Plagiarism scanner integrated into an editorial approval workflow
By: Thiago Campos Viana | March 6, 2017 | Business solutions, Web solutions, plagiarism scan, workflow, and plagscan
In our case study FindaTopDoc Prescribes eZ Publish for Healthy Content Management, we briefly covered our integration of PlagScan into the editorial approval workflow. When writing about medical topics, content -- especially medical term definitions -- can end up being duplicated on other sites, even if it was not purposely copied. Therefore, it is important for SEO reasons to ensure that all content on the FindaTopDoc site is as unique as possible. Here we'll take a closer look at how the plagiarism scanner integration works.
When dealing with a large group of writers, it can be time consuming to check the submitted articles for plagiarized text. On the web this can be practically impossible to do manually. Here's where a service like PlagScan comes in handy.
PlagScan is a web service that verifies the authenticity of documents. It accesses billions of documents to compare content, and quickly gives a score ranging from 0% (no plagiarism detected) to 100% (full copy and paste of text).
For FindaTopDoc, in order for an article to be published, we configured a rule that it cannot exceed a score of 20% duplicate copy.

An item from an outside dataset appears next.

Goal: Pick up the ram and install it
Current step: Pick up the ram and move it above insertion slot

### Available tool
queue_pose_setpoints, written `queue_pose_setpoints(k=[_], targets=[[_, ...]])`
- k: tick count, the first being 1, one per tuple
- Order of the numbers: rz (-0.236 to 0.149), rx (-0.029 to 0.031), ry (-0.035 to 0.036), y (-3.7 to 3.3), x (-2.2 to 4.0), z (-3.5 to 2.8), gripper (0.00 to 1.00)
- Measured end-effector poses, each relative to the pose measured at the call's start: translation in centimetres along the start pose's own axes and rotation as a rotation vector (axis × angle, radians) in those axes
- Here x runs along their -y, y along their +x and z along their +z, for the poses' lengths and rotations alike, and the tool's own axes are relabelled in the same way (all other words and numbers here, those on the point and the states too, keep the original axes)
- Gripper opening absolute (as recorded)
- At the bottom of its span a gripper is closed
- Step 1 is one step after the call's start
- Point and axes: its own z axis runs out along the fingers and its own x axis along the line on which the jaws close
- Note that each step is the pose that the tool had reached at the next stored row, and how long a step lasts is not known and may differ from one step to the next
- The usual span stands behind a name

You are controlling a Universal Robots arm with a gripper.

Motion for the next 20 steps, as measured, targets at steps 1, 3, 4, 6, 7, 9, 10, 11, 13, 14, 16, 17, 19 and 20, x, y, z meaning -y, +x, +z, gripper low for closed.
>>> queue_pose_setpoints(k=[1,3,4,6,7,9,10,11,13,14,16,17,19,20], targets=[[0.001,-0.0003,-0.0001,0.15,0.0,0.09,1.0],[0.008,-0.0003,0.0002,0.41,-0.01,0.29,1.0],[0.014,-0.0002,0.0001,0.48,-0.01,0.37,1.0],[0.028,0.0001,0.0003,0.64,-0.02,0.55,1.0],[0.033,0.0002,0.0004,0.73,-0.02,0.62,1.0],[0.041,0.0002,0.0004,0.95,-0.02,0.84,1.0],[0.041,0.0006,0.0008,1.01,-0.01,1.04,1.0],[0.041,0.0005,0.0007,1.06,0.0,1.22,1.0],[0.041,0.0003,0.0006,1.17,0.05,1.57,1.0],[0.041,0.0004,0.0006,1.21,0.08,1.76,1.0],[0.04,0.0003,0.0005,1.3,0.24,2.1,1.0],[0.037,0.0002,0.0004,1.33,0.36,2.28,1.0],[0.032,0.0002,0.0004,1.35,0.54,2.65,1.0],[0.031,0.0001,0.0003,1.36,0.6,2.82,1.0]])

Using the PlagScan API, Mugo integrated PlagScan seamlessly into the eZ Publish back-end. When a writer creates an article in the back-end, they can run the plagiarism scanner up to three times themselves before sending the article to an editor. The system sends the article text to PlagScan, and then the writer is able to check the score and a plagiarism report. Then he/she can decide to make more edits to the text or submit the article to an editor.
The editor can then do a final review, before setting the status to "Ready for Scan".
When the document is set to "Ready for Scan", the system will perform a final scan before publishing it. It will submit it to PlagScan one more time and then parse the response, checking the final score. If the score is equal to or below 20%, the article will be published. Otherwise, the article will be set to "Failed", meaning the writer and/or editor will need to update the article appropriately and re-submit it through the workflow.
The final result is a powerful, streamlined editorial workflow -- with special SEO considerations -- built on top of eZ Publish.